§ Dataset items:
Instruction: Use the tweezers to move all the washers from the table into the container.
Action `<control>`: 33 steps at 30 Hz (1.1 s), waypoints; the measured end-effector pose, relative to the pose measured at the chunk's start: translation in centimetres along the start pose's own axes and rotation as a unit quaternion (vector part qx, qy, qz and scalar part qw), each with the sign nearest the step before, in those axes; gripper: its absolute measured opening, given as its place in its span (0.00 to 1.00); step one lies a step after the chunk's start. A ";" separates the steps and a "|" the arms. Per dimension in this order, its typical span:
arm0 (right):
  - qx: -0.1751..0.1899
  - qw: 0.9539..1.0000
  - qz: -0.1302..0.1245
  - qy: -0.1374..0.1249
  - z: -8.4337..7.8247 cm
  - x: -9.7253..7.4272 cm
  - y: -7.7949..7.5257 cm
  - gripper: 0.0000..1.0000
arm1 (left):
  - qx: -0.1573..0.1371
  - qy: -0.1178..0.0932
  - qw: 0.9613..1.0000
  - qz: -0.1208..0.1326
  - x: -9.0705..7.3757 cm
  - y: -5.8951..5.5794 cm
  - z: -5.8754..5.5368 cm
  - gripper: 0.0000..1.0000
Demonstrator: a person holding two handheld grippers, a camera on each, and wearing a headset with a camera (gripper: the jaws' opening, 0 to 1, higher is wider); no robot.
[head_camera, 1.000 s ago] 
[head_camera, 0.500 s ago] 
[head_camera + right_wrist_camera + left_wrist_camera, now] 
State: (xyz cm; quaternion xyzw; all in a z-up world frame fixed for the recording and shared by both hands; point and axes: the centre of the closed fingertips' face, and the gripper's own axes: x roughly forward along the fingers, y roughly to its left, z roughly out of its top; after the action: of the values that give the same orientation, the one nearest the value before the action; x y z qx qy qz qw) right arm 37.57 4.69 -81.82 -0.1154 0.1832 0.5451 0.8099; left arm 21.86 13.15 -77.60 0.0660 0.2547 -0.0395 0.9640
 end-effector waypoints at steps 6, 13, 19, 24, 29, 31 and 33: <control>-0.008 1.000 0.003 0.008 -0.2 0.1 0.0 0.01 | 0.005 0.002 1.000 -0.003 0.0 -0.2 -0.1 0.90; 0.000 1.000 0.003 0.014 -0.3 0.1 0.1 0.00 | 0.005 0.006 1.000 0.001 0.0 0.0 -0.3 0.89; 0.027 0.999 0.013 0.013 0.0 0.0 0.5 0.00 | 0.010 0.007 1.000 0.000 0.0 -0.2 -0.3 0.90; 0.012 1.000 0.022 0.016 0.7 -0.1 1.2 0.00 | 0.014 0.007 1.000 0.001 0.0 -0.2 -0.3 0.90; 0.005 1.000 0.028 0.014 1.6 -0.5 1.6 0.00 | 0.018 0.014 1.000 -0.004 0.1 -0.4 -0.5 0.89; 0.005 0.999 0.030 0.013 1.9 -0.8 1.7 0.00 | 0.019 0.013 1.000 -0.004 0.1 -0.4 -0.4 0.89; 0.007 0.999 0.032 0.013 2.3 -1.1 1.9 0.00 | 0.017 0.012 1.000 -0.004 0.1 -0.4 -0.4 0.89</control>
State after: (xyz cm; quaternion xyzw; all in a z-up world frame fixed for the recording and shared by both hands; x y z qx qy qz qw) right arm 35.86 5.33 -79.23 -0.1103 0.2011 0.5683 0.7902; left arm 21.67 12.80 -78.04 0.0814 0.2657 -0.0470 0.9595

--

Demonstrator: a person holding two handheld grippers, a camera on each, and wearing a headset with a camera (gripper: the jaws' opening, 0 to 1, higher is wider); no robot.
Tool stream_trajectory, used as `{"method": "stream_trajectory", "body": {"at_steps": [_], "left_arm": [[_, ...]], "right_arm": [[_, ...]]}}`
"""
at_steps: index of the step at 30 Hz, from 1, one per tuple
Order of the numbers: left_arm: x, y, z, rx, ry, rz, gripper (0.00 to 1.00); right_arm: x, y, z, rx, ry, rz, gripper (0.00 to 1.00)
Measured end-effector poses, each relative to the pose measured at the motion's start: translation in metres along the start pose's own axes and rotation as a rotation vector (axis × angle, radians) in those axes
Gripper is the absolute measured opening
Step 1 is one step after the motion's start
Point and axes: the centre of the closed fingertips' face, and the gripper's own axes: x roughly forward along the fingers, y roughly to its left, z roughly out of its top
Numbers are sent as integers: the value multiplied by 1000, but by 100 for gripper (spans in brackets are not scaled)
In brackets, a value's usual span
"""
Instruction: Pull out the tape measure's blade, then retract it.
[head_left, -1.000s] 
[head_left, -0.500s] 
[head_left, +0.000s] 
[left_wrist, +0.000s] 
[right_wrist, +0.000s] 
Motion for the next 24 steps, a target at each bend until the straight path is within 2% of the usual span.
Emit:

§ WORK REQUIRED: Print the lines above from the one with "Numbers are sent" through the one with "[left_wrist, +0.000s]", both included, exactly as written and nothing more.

§ RESPONSE TO THIS EXERCISE:
Numbers are sent as integers: the value multiplied by 1000, but by 100 for gripper (spans in brackets are not scaled)
In brackets, a value's usual span
"""
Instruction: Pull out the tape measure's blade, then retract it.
[head_left, -1.000s] 
[head_left, -0.500s] 
[head_left, +0.000s] 
[left_wrist, +0.000s] 

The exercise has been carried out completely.